Exercise aim = Find the lines below holding the word "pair" and copy each of them.

-- Opening Marker --

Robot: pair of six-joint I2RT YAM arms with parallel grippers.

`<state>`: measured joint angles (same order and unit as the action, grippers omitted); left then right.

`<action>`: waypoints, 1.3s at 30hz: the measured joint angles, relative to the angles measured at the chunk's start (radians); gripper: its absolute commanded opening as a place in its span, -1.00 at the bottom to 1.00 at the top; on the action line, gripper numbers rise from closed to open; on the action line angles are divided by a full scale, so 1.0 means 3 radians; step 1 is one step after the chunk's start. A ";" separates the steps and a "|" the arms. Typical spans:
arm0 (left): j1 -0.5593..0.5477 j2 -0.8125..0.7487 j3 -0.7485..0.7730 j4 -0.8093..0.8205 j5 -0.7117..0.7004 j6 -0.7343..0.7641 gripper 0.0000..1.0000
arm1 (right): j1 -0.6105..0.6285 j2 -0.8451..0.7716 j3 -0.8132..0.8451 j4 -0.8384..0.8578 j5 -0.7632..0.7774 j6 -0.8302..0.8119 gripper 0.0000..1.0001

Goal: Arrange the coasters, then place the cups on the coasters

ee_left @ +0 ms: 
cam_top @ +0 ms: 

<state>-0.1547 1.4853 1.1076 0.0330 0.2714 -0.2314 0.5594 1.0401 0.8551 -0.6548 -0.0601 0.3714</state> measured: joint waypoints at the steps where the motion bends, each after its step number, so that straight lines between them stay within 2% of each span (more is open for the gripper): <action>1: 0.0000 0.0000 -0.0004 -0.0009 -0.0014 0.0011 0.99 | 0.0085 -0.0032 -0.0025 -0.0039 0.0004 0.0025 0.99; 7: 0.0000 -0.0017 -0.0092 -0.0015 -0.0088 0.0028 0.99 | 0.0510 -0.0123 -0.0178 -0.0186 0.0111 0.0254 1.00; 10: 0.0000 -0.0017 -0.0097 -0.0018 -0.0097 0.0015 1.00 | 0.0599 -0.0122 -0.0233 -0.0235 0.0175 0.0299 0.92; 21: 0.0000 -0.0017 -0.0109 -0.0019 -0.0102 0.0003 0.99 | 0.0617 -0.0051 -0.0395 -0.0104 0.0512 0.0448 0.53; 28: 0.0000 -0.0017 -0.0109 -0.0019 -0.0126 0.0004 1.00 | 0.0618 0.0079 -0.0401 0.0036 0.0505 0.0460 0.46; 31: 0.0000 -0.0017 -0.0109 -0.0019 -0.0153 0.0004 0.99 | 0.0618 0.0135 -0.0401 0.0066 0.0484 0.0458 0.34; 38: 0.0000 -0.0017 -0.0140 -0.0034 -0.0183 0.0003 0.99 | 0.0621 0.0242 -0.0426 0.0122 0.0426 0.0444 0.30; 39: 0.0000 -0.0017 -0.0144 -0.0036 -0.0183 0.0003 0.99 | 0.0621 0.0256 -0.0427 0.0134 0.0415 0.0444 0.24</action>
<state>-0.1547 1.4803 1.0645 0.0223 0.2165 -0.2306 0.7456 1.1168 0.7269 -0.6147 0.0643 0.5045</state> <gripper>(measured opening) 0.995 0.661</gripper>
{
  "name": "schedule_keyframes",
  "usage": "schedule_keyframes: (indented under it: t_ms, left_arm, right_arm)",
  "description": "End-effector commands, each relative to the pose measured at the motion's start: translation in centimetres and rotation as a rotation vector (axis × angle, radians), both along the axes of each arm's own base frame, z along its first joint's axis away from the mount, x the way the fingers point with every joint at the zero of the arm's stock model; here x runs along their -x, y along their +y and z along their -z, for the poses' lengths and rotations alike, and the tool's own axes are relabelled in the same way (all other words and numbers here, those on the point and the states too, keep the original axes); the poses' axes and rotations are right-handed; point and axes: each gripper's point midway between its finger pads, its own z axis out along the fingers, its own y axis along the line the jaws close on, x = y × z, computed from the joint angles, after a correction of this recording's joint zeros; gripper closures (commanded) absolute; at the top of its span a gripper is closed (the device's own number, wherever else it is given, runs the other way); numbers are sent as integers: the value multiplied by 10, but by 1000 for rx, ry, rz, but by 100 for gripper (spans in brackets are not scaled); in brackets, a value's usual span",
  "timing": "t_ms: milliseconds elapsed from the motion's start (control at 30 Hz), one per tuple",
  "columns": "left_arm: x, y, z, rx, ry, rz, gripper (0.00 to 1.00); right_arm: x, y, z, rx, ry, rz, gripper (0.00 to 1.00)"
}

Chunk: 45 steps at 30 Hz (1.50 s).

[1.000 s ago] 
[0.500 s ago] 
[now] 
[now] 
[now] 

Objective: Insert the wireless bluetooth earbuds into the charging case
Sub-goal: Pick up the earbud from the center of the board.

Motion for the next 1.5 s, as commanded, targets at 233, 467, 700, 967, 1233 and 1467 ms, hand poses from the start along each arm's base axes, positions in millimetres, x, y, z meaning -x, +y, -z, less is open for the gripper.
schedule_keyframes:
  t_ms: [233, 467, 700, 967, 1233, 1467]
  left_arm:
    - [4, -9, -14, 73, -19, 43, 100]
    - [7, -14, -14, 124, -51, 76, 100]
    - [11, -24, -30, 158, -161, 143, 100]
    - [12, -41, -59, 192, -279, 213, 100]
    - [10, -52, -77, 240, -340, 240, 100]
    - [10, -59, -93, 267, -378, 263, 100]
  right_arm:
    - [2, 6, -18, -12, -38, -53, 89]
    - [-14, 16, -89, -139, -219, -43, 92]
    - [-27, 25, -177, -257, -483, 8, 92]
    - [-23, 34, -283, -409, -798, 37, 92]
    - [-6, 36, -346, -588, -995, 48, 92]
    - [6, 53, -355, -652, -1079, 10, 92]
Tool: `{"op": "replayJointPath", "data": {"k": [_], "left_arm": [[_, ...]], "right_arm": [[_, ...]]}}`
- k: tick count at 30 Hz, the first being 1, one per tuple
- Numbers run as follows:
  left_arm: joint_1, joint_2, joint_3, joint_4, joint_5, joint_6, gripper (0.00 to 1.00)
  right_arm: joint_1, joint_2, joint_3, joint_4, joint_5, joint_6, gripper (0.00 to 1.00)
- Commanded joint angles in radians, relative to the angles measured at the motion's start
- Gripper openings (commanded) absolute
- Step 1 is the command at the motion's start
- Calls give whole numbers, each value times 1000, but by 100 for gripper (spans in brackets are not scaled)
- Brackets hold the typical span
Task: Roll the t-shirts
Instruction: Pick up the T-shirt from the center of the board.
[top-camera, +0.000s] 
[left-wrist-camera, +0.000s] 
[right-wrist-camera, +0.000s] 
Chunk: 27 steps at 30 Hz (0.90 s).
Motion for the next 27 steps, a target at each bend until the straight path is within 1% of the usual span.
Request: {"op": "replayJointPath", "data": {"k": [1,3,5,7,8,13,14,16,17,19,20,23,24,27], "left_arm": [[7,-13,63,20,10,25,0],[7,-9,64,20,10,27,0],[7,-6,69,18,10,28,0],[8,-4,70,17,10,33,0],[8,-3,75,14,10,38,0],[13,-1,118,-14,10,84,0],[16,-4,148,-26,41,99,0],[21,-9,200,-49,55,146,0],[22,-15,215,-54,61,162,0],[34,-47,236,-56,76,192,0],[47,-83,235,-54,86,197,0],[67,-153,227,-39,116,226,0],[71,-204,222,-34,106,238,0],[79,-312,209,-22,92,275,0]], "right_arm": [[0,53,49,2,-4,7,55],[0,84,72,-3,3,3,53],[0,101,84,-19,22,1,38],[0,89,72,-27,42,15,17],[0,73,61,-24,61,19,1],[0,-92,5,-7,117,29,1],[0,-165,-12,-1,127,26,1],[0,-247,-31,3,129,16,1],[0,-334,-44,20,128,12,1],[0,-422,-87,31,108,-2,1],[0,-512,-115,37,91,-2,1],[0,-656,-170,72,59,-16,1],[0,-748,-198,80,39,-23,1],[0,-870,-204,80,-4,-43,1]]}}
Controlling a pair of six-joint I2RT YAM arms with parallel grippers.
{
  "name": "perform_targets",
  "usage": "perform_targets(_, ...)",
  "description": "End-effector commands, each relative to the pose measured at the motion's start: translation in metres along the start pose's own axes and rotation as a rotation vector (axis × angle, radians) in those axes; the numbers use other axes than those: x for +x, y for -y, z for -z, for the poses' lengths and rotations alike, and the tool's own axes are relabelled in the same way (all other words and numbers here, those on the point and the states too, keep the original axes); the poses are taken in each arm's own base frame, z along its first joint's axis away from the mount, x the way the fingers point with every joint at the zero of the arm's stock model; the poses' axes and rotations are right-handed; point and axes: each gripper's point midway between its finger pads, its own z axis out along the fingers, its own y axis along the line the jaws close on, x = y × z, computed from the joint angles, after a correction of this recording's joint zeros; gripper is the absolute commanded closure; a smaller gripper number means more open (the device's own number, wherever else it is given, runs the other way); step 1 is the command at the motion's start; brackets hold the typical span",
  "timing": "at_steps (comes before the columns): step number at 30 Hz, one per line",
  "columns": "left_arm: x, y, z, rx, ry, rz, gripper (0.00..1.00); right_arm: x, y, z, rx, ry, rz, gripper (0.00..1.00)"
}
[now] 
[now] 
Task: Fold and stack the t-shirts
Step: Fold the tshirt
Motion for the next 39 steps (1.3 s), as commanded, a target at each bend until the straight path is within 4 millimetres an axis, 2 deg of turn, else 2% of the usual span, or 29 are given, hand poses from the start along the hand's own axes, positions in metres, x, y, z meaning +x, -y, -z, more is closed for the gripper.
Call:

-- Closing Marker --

Expected answer =
Robot: pair of six-joint I2RT YAM arms with parallel grippers.
Controlling a pair of six-joint I2RT YAM arms with parallel grippers.

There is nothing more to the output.